## What you should do
Please print the data that follows, keeping every line exact.

********

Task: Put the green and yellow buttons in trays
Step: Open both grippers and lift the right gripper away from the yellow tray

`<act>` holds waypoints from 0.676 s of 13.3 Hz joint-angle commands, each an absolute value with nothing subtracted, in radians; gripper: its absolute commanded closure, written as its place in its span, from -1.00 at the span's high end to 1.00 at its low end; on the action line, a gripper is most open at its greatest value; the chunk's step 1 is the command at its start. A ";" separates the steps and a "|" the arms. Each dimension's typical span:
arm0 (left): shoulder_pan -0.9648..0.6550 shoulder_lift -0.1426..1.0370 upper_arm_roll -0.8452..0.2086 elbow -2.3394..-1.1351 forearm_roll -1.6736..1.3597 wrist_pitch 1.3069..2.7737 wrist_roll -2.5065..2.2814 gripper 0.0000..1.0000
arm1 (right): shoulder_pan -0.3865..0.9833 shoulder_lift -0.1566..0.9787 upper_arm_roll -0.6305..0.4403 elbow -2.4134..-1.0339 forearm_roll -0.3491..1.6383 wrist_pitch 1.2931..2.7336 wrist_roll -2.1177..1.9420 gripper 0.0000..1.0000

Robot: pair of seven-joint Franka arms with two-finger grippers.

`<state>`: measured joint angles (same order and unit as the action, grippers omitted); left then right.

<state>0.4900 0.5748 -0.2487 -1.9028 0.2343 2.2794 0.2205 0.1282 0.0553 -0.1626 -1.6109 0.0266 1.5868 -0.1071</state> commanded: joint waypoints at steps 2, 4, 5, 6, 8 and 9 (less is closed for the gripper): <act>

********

## Completed exercise
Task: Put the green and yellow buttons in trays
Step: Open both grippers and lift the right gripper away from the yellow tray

`<act>` holds waypoints from 0.676 s of 13.3 Hz joint-angle commands, each an absolute value with nothing subtracted, in radians; gripper: its absolute commanded closure, written as its place in its span, from -1.00 at the span's high end to 1.00 at its low end; on the action line, a gripper is most open at its greatest value; the chunk's step 1 is the command at its start. A ";" separates the steps and a "|" the arms. Each dimension's typical span:
arm0 (left): shoulder_pan -0.9648..0.6550 shoulder_lift -0.1426..1.0370 upper_arm_roll -0.8452..0.2086 elbow -2.3394..-1.1351 forearm_roll -1.6736..1.3597 wrist_pitch 1.3069..2.7737 wrist_roll -2.5065..2.2814 gripper 0.0000..1.0000
arm1 (right): shoulder_pan -0.3865..0.9833 shoulder_lift -0.1566..0.9787 upper_arm_roll -0.6305..0.4403 elbow -2.4134..-1.0339 forearm_roll -0.3491..1.6383 wrist_pitch 1.2931..2.7336 wrist_roll -2.1177..1.9420 gripper 0.0000..1.0000

Robot: pair of seven-joint Franka arms with two-finger grippers.

`<state>`: measured joint angles (same order and unit as the action, grippers omitted); left then right.

<state>0.4900 0.5748 -0.2487 -1.9028 0.2343 2.2794 0.2205 0.1282 0.0553 -0.1626 -1.6109 0.0266 1.5868 -0.1071</state> commanded: joint waypoints at steps 2, 4, 5, 6, 8 and 9 (less is closed for the gripper): <act>

The exercise is now finished.